Ata do Comitê de Política Monetária (Copom) é um dos assuntos mais chatos que existe. Mas, diante do giro de 180 graus que o Banco Central exprimiu no documento divulgado ontem, comentá-la torna-se imperativo. Até porque a montanha de jargões usados pelos técnicos trata de um aspecto crucial para a vida de cada brasileiro: a inflação.
Nos últimos meses, o BC vem desempenhando importante papel
na guerra contra o descontrole dos preços. A autoridade monetária deixou de
lado uma postura dúbia e vacilante e passou a tratar a necessidade de domar
inflação com a dose de severidade que a situação exige.
Neste processo, promoveu quatro altas seguidas na taxa
básica de juros, fazendo a Selic saltar de 7,25% em março para 9% em agosto. E sinaliza
que o processo ainda deve continuar até lamber o patamar próximo a 10% ao ano.
Ao mesmo tempo em que o BC afiou suas garras de falcão, num
outro ponto de Brasília o Ministério da Fazenda deu asas à pomba dos gastos.

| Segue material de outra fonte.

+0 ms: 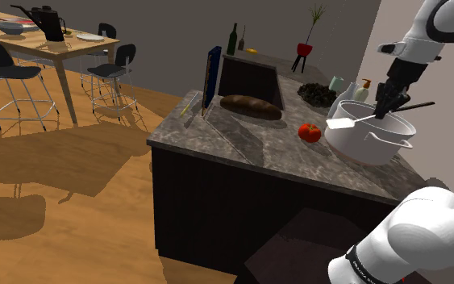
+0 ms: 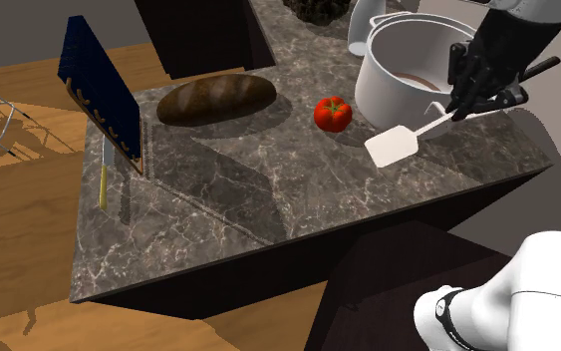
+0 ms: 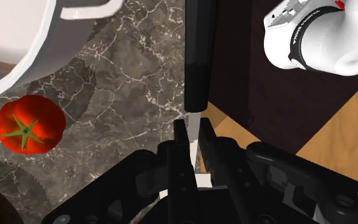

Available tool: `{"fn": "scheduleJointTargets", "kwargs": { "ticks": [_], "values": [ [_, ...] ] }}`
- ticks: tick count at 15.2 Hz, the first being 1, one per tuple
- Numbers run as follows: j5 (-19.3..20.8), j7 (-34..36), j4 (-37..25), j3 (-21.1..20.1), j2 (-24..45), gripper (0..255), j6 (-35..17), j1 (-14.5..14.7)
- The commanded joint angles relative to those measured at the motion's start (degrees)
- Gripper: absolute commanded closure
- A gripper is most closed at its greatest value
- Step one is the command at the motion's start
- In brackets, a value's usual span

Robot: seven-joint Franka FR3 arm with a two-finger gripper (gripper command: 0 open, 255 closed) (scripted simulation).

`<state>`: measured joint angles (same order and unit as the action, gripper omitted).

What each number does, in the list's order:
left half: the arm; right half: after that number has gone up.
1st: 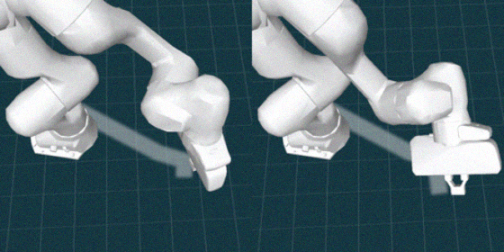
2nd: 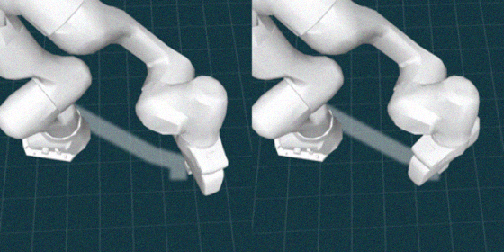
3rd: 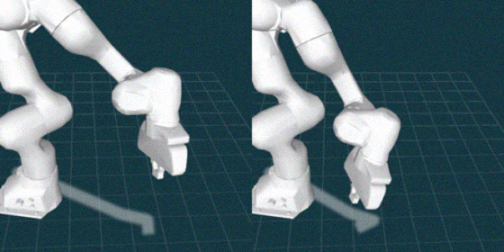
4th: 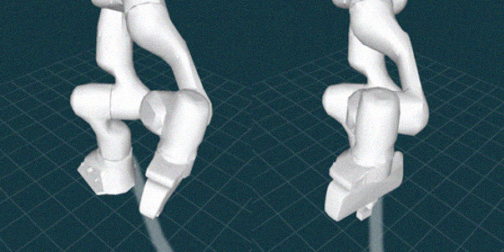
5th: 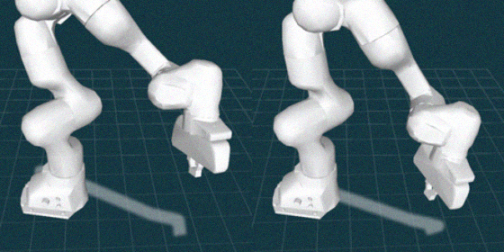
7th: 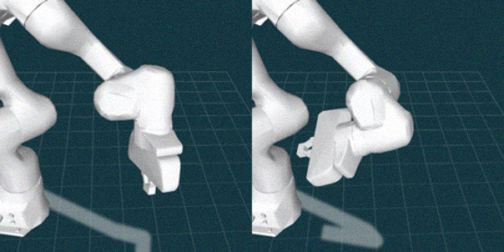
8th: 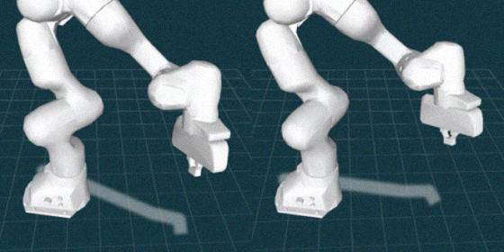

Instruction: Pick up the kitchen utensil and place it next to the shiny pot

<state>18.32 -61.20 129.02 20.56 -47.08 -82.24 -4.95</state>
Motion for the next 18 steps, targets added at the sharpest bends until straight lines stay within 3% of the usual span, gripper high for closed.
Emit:
{"fn": "scheduleJointTargets", "kwargs": {
  "ticks": [1, 14, 18],
  "values": [
    [1.81, -2.18, 1.01, 1.45, -2.42, 255, 0.96, -1.15],
    [14.81, -18.99, -1.58, 13.24, -11.34, 255, 7.01, -7.17],
    [15.93, -19.06, 0.89, 14.34, -12.58, 255, 5.52, -7.71]
  ]
}}
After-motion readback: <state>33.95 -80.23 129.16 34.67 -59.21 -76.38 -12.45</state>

Ao
esforço de um correspondeu a leniência do outro, na forma de esforços fiscais
cada vez mais frouxos, despesas correntes cada vez mais altas e investimentos
públicos cada vez mais minguados.
Apenas para se ter uma ideia: de janeiro a julho últimos, o aumento
da despesa primária do governo federal foi de R$ 57,8 bilhões em relação ao
mesmo período do ano passado, enquanto nestes mesmos sete meses o investimento cresceu
apenas R$ 26 milhões.
As mais recentes atas do Copom denunciavam discrepâncias
como estas. Apontavam o caráter “expansionista” da política fiscal e seu efeito
deletério sobre a inflação. Foi um momento de integridade do BC, que, pelo que
se revelou no texto divulgado ontem, luziu mais rápido do que raio em dia de céu
claro.
Agora, o pessoal do BC acha que a máquina de torrar dinheiro
que funciona no Ministério da Fazenda e arredores não colide com o controle da
inflação. No dizer dos técnicos, a política fiscal petista é condizente para
que “o balanço do setor público em posição expansionista se desloque para a
zona de neutralidade”. Ninguém entendeu tão radical guinada.
Entre julho e agosto, as condições fiscais do país não
apresentaram melhora alguma que justificasse a mudança do BC. O superávit feito
para pagar juros neste ano já será menor que o maquiado resultado de 2012. E,
pior, o de 2014 será ainda mais rasteiro, descendo ao patamar mais baixo em 12
anos, conforme proposta de Orçamento enviada
ao Congresso na semana passada.
Segundo Claudia Safatle, analista privilegiada do Valor Econômico, uma “leitura possível” da guinada das avaliações do BC “é
que o superávit primário já caiu o que o governo acha que podia cair”.
Do segundo semestre de 2012 até julho, o superávit primário caiu
praticamente à metade, de quase 3% do PIB para cerca de 1,5% do PIB. Assim, poderíamos
chamar o documento divulgado ontem pela autoridade monetária de “Ata Tiririca”:
pior do que está não fica. Será?
O mais importante são os efeitos que esta política zonza pode
ter sobre o controle da inflação, já que o BC é, institucionalmente, o guardião
da nossa moeda. Hoje de manhã saiu o IPCA de agosto, com alta de 0,24%. Embora
tenha vindo em linha com o estimado pelos analistas, o índice representa elevação
considerável em relação ao 0,03% registrado em julho.
No acumulado em 12 meses, o índice oficial de inflação passou
de 6,27% para 6,09%, segundo o IBGE.
Caiu, mas ainda é muito, muito alto para um país que cresce quase nada e tem
preços relevantes – como os da gasolina e da energia – crassamente manipulados pelo
governo. A inflação brasileira está bem acima dos padrões aceitáveis no mundo,
e muitíssimo distante da meta de 4,5%, que o BC disse ontem que só será
atingida daqui a dois anos...
Há um temor de que a nova visão expressa pelo Banco Central
indique que a espinha da autoridade monetária se dobrou diante de outras conveniências,
forçando a política monetária (juros) a dizer amém à política eleitoral. O risco,
com isso, é deixar de atacar com o ímpeto necessário o mal maior: a inflação
que a todos penaliza. Neste jogo, não há neutralidade possível.